[Task to carry out] Print exactly the lines below between the line holding "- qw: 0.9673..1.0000" and the line holding "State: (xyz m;", inclusive, and nothing more.
(Beginning of Source material)
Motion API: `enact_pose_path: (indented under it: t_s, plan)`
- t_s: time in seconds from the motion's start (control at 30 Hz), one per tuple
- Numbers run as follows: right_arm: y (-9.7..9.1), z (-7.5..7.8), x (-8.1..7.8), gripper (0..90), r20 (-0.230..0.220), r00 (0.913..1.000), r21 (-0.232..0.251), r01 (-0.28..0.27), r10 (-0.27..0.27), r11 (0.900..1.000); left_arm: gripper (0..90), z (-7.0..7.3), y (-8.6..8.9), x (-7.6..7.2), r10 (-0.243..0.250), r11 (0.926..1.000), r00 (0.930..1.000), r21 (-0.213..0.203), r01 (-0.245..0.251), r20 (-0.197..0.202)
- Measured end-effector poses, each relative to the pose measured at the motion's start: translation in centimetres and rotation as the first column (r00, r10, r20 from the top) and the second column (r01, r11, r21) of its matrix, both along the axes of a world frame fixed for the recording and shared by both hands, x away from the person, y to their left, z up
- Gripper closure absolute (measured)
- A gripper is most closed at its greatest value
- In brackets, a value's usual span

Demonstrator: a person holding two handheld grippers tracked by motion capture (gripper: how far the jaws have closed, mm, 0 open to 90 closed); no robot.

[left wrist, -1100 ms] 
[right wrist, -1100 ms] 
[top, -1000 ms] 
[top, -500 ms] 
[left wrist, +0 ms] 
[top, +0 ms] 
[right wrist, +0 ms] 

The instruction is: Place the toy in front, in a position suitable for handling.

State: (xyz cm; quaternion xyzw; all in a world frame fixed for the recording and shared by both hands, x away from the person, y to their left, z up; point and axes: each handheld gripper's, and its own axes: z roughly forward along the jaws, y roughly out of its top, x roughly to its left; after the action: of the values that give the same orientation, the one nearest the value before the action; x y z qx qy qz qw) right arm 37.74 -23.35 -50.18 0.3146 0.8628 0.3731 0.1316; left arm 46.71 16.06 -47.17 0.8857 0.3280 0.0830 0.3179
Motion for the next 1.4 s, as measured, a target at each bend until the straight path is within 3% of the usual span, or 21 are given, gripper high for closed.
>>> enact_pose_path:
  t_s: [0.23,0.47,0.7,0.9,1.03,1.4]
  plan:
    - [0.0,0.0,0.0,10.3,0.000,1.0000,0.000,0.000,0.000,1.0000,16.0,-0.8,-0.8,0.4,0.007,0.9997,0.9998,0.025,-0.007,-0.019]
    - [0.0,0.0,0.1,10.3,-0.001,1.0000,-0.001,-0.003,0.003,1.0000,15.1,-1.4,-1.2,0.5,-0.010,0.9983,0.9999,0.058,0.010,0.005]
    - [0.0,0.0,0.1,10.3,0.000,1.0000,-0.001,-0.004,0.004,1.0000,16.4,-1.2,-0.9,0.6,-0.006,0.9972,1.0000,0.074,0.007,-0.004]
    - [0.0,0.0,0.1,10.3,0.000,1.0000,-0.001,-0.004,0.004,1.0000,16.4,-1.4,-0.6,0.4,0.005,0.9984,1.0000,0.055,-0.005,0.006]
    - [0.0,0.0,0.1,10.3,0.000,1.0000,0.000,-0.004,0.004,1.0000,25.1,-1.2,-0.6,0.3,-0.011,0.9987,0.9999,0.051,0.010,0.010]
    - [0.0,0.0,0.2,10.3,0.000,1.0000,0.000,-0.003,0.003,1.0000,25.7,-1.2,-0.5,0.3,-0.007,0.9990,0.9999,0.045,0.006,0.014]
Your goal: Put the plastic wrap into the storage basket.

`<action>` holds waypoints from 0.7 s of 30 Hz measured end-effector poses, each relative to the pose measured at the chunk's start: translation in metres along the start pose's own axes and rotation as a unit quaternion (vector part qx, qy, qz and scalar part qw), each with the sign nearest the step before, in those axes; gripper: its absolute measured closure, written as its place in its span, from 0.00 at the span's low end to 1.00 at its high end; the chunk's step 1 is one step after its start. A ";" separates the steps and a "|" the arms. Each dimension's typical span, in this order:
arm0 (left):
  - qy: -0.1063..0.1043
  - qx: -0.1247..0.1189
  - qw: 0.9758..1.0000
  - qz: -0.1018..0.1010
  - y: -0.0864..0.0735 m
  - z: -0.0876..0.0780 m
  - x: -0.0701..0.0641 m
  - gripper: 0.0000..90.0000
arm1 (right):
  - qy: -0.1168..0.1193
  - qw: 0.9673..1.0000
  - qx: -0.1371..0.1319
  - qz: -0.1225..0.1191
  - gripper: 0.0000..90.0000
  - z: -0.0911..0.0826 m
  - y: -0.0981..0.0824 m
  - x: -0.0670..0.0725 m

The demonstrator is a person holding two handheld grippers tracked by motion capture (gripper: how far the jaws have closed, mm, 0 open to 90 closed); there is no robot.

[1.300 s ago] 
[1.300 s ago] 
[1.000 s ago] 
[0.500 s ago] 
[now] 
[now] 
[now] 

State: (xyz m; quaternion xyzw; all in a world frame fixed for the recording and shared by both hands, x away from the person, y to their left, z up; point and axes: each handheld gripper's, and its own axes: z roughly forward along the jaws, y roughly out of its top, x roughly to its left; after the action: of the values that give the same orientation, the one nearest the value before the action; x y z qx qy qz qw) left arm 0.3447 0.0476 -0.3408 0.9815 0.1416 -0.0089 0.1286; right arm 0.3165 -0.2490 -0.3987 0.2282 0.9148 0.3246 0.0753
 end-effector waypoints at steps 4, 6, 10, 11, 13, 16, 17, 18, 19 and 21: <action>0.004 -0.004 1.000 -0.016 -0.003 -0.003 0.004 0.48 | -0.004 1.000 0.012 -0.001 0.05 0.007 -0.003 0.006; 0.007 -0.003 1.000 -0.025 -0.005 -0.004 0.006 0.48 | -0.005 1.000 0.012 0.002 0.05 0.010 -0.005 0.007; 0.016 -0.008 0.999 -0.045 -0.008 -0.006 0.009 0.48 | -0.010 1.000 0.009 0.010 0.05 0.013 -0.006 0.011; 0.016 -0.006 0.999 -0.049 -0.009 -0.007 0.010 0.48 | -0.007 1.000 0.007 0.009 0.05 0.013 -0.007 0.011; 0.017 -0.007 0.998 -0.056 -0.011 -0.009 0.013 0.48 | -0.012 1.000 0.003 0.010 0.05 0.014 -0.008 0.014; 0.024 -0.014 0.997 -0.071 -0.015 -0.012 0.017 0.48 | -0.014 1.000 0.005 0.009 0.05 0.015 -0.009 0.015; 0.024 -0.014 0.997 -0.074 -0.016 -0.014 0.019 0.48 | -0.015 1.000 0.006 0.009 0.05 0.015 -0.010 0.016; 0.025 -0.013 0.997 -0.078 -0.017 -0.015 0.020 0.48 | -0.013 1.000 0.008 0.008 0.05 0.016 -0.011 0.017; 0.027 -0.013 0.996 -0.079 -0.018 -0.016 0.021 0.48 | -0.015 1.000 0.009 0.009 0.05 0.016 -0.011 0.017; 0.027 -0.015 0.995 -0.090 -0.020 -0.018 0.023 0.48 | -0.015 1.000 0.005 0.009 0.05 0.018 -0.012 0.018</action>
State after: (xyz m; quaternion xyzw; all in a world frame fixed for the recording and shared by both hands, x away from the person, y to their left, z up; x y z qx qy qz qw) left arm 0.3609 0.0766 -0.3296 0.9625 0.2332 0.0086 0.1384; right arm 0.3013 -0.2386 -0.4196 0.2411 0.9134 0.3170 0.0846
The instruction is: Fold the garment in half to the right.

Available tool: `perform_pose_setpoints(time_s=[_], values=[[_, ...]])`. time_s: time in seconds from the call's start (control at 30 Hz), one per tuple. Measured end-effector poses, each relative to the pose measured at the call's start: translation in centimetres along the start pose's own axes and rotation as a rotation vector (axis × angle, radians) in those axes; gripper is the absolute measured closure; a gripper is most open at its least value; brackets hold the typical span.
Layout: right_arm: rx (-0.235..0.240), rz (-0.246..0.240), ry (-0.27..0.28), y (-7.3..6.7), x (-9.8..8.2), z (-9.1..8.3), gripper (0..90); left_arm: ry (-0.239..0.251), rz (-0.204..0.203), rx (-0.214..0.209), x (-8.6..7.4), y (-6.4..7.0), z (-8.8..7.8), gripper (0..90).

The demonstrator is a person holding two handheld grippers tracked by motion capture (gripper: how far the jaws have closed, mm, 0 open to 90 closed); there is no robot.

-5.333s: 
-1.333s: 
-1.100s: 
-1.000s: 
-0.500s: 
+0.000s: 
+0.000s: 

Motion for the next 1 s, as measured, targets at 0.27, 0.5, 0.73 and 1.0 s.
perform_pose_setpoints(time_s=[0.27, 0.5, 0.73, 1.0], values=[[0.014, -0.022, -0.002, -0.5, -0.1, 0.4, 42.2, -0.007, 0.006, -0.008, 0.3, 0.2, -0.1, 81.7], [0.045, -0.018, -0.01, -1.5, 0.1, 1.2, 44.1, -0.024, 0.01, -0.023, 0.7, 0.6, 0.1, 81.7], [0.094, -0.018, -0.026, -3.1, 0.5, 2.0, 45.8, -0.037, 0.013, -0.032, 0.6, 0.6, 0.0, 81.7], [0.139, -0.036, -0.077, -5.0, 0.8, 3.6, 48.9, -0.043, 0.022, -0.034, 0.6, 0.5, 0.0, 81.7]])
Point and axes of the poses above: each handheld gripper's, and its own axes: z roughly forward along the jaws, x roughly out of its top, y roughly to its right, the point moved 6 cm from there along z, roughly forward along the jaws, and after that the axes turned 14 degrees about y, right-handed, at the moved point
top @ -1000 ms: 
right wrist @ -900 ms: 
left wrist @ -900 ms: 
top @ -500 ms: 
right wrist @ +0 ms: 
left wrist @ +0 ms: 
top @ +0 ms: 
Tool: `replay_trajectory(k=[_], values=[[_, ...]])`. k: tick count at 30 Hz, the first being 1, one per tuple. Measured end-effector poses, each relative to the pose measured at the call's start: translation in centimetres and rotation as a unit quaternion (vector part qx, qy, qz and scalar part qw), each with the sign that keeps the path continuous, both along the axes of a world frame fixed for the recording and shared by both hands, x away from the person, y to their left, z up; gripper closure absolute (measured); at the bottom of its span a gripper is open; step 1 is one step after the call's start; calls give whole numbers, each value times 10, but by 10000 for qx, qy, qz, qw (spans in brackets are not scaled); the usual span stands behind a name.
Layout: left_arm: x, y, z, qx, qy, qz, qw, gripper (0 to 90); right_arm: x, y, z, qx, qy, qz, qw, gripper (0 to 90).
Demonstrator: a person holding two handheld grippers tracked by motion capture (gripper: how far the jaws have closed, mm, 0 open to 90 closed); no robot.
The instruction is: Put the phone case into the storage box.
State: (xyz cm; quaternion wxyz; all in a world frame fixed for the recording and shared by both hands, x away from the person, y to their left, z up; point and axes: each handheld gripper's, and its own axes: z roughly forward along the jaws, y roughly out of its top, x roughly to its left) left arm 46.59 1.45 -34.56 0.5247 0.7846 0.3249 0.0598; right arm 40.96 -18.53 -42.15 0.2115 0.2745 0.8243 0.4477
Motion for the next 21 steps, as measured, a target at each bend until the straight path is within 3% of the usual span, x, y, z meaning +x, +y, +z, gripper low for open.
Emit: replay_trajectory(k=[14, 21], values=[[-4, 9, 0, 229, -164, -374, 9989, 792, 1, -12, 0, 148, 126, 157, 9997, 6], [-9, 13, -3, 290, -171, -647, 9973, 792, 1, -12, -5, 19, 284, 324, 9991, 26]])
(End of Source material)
[Expected output]
  - qw: 0.9673..1.0000
  - qx: -0.1371..0.1319
  - qz: -0.1225..0.1191
  - gripper: 0.0000..90.0000
  - z: -0.0911..0.0826 m
  - y: -0.0981..0.0824 m
  - x: -0.0670..0.0725 m

The demonstrator is a person holding two handheld grippers tracked by motion capture (gripper: how far the jaws have closed, mm, 0 open to 90 closed); there is no robot.

[1.300 s ago] 
[1.300 s ago] 
[1.000 s ago] 
[0.500 s ago] 
[now] 
[now] 
[now] 

State: (xyz m; quaternion xyzw; all in a world frame fixed for the recording and shared by both hands, x away from the person, y to their left, z up; point and axes: each handheld gripper's, and its own axes: z roughly forward along the jaws, y roughly out of its top, x roughly to its left; after the action: of the values that give the same orientation, the one nearest the value before the action; x y z qx qy qz qw) left arm 0.3447 0.0476 -0.3408 0.9815 0.1416 -0.0089 0.1286; right arm 0.3165 -0.2490 -0.3987 0.2282 0.9148 0.3246 0.0753

The output above is the complete answer.